Upon arrival in Uasin Gishu, I did not receive a heroic welcome like an Olympic winner, no. Still, I could sense curiosity and excitement as I walked past the townspeople around Barngétuny Plaza. When I went to certain ka-joint we used to offload some nagging cash that would distract us from studying, I received special attention- faster and friendlier service. I would recommend the joint to Lillian Muli if upmarket Kilimani joints are giving her a raw deal. Talk to me, Lillo.

I felt at home. I felt fulfilled, at last!!

The first person to openly notice my leather chaget, and for that I would highly recommend him for a seat in the fashion-watch panel of judges, was Mwango Kalu Kakim. (tell Lillian to talk to me when you get there bro, I can show her a place)

My leather chaget was the source of many a drinking spree feuds, as Antipas Kibet kept stealing it and his School of Engineering kale mates kept stealing it from him and I would get cross and we would do a ‘searching and retrieval’ process. Whenever Antipas scored a lass with my chaget on, I took the liberty of letting the catch know the chaget belonged to me. Yes, zero cumulative chills I had.

When Antipas was not stealing it, either Samuel Kariuki or Ephraim Wakaba was doing the same. Imagine, the same guys that came to seek me for prayers when the Red Man Calling story had caught on so badly.

Anyway, my Prown Chaget eventually hit battery low faster than I had anticipated, but it actually did try, seeing the many shoulders it perched on. Its last known owner was Swaraa, another Engineering kale student. I hear he owns it to date, Samuel Kariuki tells me.
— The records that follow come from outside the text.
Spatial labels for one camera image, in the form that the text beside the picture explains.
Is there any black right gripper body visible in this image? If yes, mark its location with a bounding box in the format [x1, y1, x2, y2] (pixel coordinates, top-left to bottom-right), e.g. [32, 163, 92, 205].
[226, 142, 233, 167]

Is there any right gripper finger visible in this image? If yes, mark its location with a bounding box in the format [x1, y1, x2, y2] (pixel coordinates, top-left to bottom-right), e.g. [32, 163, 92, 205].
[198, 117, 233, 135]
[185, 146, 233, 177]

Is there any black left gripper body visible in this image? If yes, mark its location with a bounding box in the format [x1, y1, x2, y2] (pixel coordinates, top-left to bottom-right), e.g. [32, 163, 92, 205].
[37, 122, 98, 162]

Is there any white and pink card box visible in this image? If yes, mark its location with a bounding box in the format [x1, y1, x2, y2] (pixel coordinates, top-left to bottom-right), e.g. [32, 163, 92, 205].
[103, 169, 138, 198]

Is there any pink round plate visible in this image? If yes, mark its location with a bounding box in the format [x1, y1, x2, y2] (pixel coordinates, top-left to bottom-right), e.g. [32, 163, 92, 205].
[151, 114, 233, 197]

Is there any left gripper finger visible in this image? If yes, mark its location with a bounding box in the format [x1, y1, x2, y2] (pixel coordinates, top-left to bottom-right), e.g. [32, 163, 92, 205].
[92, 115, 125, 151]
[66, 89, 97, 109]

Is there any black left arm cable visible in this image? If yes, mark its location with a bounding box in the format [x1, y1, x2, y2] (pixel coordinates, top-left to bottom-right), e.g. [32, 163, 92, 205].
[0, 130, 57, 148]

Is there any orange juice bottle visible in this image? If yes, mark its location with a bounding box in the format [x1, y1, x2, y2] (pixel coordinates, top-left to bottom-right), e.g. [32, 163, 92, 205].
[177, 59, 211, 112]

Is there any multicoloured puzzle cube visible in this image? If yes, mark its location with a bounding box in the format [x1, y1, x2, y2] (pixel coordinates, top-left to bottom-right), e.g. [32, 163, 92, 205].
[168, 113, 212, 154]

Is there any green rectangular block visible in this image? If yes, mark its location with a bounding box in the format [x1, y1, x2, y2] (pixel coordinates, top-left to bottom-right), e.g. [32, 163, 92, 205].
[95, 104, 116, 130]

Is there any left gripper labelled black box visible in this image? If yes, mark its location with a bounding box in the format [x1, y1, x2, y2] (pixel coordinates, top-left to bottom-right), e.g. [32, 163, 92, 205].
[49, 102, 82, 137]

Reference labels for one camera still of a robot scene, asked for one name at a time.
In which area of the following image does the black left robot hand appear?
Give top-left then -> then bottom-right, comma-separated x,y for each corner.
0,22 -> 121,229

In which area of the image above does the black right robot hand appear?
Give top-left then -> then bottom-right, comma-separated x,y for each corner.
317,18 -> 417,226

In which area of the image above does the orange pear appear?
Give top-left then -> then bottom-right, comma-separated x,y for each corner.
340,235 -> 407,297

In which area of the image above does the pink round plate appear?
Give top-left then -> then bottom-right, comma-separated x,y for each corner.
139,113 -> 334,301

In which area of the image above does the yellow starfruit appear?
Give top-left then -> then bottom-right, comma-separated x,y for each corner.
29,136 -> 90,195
Anyway, it did not occur to me that I had started a Kalenjin culture, not even when I saw several similar jackets sprouting in few and far flung areas of the expansive Rift Valley. Until juzi, when news landed at my desk that the garment is now symbolic in the area, worn by all, from the roadside peanut selling hustlers to the top leaders in government, tender committees and even athletes.
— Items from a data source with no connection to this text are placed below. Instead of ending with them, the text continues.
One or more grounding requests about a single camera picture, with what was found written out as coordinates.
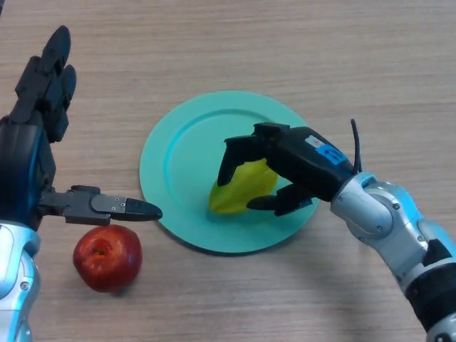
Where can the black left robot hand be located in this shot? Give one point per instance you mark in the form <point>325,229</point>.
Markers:
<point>21,160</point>

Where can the red apple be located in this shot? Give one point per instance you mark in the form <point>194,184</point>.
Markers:
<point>110,263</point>

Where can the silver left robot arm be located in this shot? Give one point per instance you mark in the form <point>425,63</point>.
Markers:
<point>14,270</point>

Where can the teal round plate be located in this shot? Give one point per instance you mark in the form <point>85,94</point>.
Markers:
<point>185,160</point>

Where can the yellow starfruit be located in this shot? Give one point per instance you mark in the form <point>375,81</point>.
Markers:
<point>249,189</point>

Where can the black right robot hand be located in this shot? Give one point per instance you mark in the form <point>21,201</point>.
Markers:
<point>306,156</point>

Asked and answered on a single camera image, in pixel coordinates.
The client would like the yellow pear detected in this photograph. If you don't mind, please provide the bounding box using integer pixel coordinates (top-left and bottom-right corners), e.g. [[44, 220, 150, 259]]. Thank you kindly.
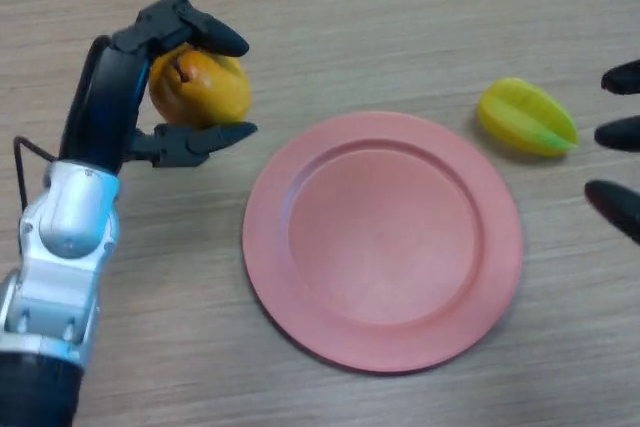
[[148, 44, 252, 131]]

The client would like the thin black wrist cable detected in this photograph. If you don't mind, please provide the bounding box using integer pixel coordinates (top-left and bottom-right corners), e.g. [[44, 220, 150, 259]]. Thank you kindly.
[[13, 135, 60, 209]]

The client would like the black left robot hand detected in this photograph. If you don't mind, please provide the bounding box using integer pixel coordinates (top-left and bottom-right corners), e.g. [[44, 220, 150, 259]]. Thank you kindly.
[[58, 0, 259, 178]]

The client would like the yellow green starfruit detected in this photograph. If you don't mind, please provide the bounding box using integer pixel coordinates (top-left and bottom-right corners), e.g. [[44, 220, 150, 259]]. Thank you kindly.
[[477, 77, 580, 158]]

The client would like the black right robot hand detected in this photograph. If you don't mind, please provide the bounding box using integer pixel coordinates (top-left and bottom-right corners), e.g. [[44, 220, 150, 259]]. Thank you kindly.
[[584, 59, 640, 246]]

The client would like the pink round plate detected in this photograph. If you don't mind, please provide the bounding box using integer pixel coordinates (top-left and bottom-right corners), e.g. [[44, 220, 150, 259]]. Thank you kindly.
[[242, 111, 525, 374]]
IMAGE: US first daughter Malia Obama was roped in too! | Image: courtesy
US first daughter Malia Obama was roped in too! | Image: courtesy

What can I say? I would say Rift Valley tuko pamoja, but then a phrase I use every day would now be deemed as taking a political leaning.

I guess I’ll just say Amen, this fur (haha)….Patrick Magochi nimalizie.

Type AMEN, like and share if you believe your Prown Chaget moment- your chance to create a popular culture- is just around the corner.

Now that I have created a legacy, si I can now die in peace? CRB, HELB, leave me alone.


Ephis Mburia says I own the whole Kalenjin starter pack; Savco, Leo Poldo and all. I say I don’t know what you are talking about.

Bwana Mdogo, cartoon ya Wakale wakiadmire mtu wa kwanza kuvaa Prown Chaget, wakienvision vile wanafaa kushika kama hiyo, inaeza kuwa kitu how much?